The disproportionate Jewish interest in finance has drastically decreased and preoccupation with manufacturing has increased substantially. Since the beginning of the 20th century, the predominance of Jewish-owned merchant banks had declined, while Jews have become more prominent in enterprises of large-scale production, particularly of consumer goods. On the whole, information concerning industrial distribution shows that remarkable similarities (col. 767)
exist between Jews in Britain, the United States, Canada and continental Europe. In all cases large concentrations of Jews are found in the clothing and textile trades, distributive trades, and light industries, and to an increasing degree in professional and administrative services. There is an under-representation of Jews, however, in agriculture and heavy industries.
The fact that the younger generation has largely avoided the traditional Jewish industrial setting of tailoring and furniture making in the last three decades has resulted in a decline of the Jewish labor and trade-union movements that florished at the turn of the century. The Jewish worker in the 1950s exhibited a strong tendency to leave the ranks of the working class and become self-employed. It has been estimated that Jewish students compose 3% of the total student population of Britain, whereas Jews account for less than 1% of the population of the country. In addition, only 11.4% of the Jewish women were economically active, compared to 33.9% in general population.
[Assimilation and lower attendance rates]
Organization life in Britain boasts a wide array of charitable, religious, educational, recreational, and political groups. These often overlap both in function and membership, which makes it difficult to estimate the proportions of Jews associated with particular types of organizations. Some figures are available, however:
in London 61% of the Jews are members of synagogues, as are 75% in Liverpool; in Leeds more than 43% contribute to the *Jewish National Fund; in the Willesden district of London, 72% of the boys and 53% of the girls are members of Jewish youth groups.
Youth organizations are divided into the following categories:
-- various clubs offering social and sports activities, the best example of which is *Maccabi;
-- Zionist organizations offering educational and recreational programs and strengthening cultural and personal ties with Israel, such as *Habonim and *Benei Akiva
-- organizations providing study courses and the Jewish Youth Study Group movement;
-- and societies for Jewish students at universities and colleges.
The larger representative youth organizations are the Jewish Youth Council, on which nearly 40 organizations are represented; the Association of Jewish Youth, with some 15,000 members; and the Inter-University Jewish Federation, with some 30 affiliated societies in most universities and in many other higher educational establishments.
Some of the basic constituents of religious identification seem to have remained stable since the 1930s.
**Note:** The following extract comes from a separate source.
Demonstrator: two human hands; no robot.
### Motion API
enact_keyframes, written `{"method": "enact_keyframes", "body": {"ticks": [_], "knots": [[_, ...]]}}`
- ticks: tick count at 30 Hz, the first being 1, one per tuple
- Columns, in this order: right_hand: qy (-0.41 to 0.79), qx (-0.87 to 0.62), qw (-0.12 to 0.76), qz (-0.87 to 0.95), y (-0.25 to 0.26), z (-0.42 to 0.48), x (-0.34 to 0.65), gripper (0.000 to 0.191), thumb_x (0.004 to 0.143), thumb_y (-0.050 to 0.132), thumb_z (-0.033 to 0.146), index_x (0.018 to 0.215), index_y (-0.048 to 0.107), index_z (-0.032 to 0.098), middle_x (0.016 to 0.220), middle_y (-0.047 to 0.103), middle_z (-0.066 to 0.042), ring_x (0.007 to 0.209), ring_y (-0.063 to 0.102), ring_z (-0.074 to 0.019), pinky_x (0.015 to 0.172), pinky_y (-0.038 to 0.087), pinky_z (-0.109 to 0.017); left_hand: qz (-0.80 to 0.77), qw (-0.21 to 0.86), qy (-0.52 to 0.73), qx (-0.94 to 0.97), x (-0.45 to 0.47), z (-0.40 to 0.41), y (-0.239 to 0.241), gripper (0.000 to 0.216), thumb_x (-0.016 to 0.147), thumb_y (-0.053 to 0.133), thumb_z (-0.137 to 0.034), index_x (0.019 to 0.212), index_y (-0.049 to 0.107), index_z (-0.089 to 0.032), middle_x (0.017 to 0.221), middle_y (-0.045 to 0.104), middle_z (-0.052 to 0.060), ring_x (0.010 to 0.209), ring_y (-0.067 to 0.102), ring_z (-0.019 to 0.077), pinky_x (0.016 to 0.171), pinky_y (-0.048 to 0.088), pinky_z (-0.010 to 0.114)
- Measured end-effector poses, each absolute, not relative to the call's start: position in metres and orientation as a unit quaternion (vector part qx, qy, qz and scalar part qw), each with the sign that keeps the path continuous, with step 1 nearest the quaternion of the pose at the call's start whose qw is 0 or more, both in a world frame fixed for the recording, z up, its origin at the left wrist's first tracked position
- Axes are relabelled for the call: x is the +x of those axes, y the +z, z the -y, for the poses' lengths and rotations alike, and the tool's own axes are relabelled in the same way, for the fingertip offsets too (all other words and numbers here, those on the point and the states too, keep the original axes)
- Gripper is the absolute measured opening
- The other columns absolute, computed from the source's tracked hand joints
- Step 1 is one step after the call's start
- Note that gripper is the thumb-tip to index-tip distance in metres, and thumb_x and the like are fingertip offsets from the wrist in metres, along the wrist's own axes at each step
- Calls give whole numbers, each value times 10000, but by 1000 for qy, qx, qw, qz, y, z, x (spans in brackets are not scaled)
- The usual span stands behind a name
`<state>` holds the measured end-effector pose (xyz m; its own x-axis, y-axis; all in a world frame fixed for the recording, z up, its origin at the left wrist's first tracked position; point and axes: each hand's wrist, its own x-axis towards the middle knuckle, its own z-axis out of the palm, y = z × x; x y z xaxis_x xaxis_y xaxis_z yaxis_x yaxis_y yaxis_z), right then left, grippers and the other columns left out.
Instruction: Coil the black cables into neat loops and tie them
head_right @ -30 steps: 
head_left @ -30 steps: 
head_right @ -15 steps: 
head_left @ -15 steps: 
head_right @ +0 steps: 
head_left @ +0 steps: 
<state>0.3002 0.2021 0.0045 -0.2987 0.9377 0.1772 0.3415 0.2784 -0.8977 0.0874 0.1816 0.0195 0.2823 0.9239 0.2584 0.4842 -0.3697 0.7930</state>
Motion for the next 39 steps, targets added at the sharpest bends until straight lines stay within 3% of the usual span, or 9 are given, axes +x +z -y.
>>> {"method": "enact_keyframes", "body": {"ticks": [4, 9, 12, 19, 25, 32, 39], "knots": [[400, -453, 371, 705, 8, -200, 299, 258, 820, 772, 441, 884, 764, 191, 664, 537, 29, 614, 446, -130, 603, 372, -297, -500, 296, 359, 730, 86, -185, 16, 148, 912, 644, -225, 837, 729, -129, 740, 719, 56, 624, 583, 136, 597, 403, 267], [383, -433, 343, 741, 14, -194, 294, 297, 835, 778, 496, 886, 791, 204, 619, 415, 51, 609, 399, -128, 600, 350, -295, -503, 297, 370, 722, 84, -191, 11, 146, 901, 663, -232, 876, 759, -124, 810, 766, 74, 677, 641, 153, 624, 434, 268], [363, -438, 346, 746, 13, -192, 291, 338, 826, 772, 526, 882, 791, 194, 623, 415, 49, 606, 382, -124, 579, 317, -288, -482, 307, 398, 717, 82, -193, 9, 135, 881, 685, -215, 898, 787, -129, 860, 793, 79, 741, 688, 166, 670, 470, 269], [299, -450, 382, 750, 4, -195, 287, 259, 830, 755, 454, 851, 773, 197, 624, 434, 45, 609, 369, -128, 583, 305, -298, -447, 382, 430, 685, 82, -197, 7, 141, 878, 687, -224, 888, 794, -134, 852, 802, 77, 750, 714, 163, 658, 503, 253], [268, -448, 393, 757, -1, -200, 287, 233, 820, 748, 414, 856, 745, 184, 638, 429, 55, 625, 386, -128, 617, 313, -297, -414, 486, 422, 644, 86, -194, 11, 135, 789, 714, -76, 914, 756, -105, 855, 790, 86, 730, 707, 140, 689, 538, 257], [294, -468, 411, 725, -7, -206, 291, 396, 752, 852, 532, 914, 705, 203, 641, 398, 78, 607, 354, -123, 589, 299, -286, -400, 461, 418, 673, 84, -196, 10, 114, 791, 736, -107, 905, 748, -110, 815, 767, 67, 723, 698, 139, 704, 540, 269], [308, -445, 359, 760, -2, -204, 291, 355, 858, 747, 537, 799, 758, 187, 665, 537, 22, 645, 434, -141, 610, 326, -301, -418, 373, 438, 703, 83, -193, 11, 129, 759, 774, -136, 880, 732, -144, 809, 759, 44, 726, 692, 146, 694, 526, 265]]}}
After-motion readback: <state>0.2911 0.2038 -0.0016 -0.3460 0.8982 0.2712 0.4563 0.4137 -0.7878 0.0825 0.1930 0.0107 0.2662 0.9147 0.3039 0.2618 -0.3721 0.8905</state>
Thus, in 1934 there were 310 registered synagogues in England and Wales and 400 in 1962; however, considering that there wer fewer than 300,000 Jews in the country in 1934, the number of synagogues per thousand Jews had not changed.
In London more than a third of the Jewish population is not affiliated with any synagogue, while in Leeds and Liverpool less than a quarter of hte Jews were found to be similarly unaffiliated. All the surveys taken in this area point to the fact that the vast majority of Jews still ascribe to religious burial.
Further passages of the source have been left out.